The Sea Launch Commander pulled out of port this weekend to begin its trek to the equatorial Pacific. The ship will rendezvous with Odyssey at sea later this week. Officials keep busy during the trip by completing a handful of final prelaunch reviews, two countdown rehearsals and several other meetings, Rujevcan said. The ships also offer a number of recreational activities for the launch team. The Sea Launch Commander carries basketball and volleyball courts, a swimming pool, and a movie theater, not to mention opportunities to play pool, foosball and air hockey. Crews also enjoy access to DirecTV programming and XM Satellite Radio, two regular customers for Sea Launch. The Sea Launch Commander is furnished with a full-service cafeteria and bar, but the booze stops flowing soon after the ships arrive at the launch site.

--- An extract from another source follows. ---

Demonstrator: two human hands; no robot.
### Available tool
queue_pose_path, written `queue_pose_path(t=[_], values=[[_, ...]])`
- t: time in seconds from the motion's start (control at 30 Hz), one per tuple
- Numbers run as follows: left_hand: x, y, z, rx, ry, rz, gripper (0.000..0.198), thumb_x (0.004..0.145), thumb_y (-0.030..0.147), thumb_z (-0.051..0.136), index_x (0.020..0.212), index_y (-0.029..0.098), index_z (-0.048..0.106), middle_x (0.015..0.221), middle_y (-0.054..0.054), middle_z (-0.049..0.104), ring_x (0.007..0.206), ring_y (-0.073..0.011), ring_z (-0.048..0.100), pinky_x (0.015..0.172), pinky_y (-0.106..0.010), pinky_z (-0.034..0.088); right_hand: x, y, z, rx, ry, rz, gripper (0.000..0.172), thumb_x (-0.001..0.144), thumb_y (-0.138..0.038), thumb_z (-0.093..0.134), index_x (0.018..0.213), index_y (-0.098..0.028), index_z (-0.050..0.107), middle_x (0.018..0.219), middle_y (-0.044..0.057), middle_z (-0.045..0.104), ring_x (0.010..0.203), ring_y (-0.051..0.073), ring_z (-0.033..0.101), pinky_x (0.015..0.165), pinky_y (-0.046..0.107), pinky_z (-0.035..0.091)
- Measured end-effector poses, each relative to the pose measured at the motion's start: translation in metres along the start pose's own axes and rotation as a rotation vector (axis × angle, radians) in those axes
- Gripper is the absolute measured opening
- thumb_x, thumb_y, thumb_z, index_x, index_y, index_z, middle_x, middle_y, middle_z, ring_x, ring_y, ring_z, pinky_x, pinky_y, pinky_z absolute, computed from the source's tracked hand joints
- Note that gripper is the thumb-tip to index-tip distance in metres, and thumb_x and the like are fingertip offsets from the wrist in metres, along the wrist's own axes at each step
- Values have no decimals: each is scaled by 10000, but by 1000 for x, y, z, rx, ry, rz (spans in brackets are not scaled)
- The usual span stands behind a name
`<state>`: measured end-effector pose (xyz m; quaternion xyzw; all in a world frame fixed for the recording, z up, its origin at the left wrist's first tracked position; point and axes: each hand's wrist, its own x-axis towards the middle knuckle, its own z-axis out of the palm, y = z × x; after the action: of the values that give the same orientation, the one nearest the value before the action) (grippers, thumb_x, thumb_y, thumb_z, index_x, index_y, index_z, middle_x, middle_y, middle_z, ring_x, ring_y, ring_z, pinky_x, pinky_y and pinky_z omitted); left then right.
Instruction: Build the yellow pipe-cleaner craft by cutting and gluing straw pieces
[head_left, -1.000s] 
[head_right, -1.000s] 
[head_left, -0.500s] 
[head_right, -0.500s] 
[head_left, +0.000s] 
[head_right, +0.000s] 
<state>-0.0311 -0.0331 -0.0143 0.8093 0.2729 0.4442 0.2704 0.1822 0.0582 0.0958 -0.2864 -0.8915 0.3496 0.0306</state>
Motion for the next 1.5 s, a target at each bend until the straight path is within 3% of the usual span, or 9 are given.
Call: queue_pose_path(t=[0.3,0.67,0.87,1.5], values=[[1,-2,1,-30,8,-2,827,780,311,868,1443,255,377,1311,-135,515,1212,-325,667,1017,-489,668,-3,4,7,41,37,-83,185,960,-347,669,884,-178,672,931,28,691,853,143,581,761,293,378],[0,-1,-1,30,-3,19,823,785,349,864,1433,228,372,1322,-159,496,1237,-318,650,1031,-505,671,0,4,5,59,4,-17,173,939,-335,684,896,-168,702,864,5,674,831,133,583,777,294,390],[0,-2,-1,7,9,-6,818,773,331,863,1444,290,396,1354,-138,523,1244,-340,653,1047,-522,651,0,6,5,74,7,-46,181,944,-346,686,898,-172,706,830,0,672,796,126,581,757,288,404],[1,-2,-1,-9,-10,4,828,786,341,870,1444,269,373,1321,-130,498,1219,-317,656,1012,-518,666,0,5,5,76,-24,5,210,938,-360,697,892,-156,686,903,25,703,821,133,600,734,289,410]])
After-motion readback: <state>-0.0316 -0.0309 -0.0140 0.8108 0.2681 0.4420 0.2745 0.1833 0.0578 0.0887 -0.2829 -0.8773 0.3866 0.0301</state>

Odyssey's ballast tanks are filled with seawater to submerge the platform's pontoons to a depth of about 65 feet to help keep the vessel stable. The command ship pulls alongside Odyssey and technicians move between the vessels using a 115-foot-long link bridge. The team begins the launch countdown three days prior to liftoff. The Sea Launch Commander sails three-and-a-half miles away from Odyssey a day before launch. A helicopter transfers final personnel and equipment between the vessels. The Zenit 3SL rocket is rolled out of its hangar and erected on the pad about 27 hours before the scheduled launch. Pneumatic pistons power the erector during the 10-minute lifting operation, and technicians torque four hold-down bolts to firmly attach the rocket to the launch pad. The bolts automatically retract from the booster at liftoff. The countdown enters an automated sequence five hours before launch, and the team serves as watchdogs to ensure no preset parameters are breached. The final workers are evacuated from Odyssey about three hours prior to launch.

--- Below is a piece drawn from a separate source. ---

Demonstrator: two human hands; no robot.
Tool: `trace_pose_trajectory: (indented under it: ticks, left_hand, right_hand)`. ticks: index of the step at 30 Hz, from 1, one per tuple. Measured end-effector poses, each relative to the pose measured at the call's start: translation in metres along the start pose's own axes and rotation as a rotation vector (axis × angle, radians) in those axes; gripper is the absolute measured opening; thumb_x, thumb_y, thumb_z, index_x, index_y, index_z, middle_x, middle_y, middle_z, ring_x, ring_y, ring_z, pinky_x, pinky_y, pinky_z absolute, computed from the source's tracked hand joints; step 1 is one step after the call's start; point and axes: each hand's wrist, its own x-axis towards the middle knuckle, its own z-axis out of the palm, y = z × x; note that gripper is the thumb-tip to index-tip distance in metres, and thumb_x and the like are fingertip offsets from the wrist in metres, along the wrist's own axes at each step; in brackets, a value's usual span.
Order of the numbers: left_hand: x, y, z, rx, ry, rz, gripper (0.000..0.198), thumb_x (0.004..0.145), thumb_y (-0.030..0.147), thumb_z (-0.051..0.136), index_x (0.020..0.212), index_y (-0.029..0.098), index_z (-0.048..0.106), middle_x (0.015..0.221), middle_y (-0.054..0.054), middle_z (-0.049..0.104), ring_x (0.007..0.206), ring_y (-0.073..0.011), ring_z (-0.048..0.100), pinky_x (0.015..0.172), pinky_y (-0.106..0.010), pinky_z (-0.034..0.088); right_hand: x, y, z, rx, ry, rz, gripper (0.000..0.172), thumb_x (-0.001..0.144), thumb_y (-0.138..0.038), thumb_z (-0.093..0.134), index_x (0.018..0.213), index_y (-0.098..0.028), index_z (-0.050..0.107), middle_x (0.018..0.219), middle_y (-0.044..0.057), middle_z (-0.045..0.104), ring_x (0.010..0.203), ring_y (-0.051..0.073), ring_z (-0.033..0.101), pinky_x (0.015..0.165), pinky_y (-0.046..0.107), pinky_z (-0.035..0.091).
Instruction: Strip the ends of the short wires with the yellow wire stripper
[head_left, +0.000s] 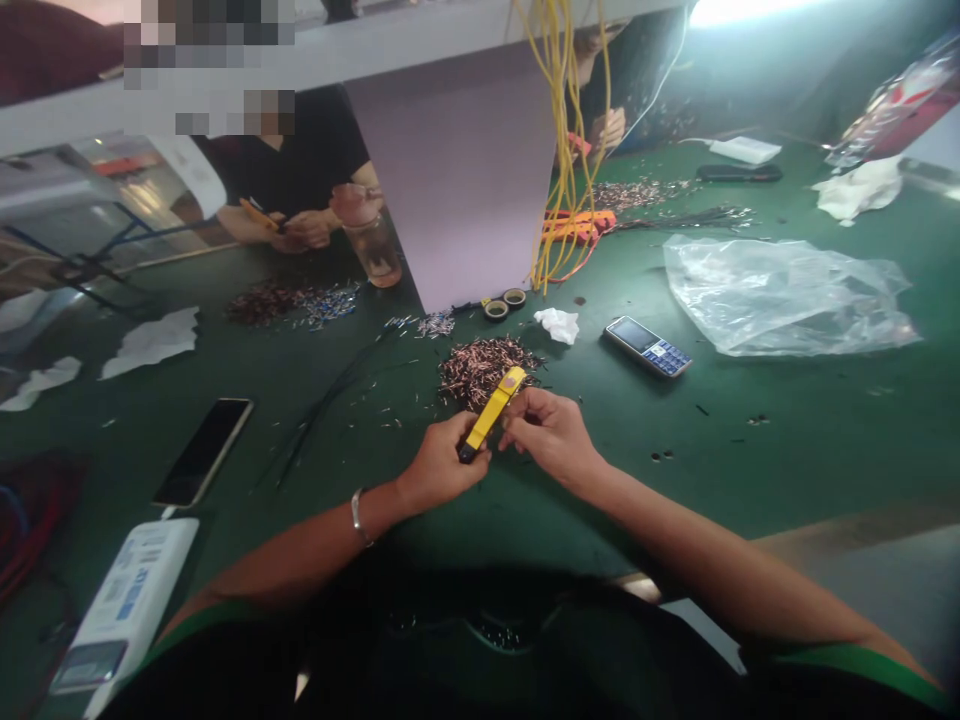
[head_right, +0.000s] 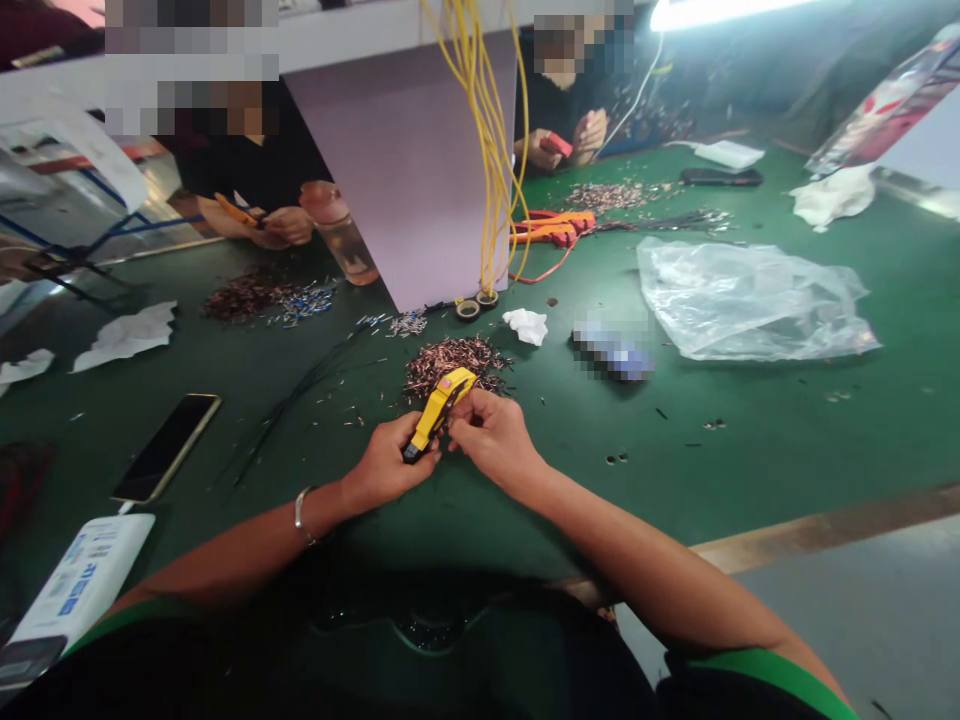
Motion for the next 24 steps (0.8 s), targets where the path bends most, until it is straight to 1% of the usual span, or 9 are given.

During the final countdown, Odyssey's marine crew occupies a remote control station on the bridge of the Sea Launch Commander. The consoles give the marine officers full control of the launch platform three-and-a-half miles away. Fueling of the Zenit 3SL's three stages with kerosene and liquid oxygen begins two hours and 40 minutes before liftoff. Fuel and oxidizer tanks aboard Odyssey hold enough propellant for three launch attempts, according to Rujevcan. Managers hold their final poll 36 minutes before launch, and the rocket's umbilical arm detaches from the rocket at the 17-minute point. The Zenit's automated sequence reaches a last milestone with one minute to go. "At that point, we are committed to launch unless the sequence tells us to stop," Rujevcan said.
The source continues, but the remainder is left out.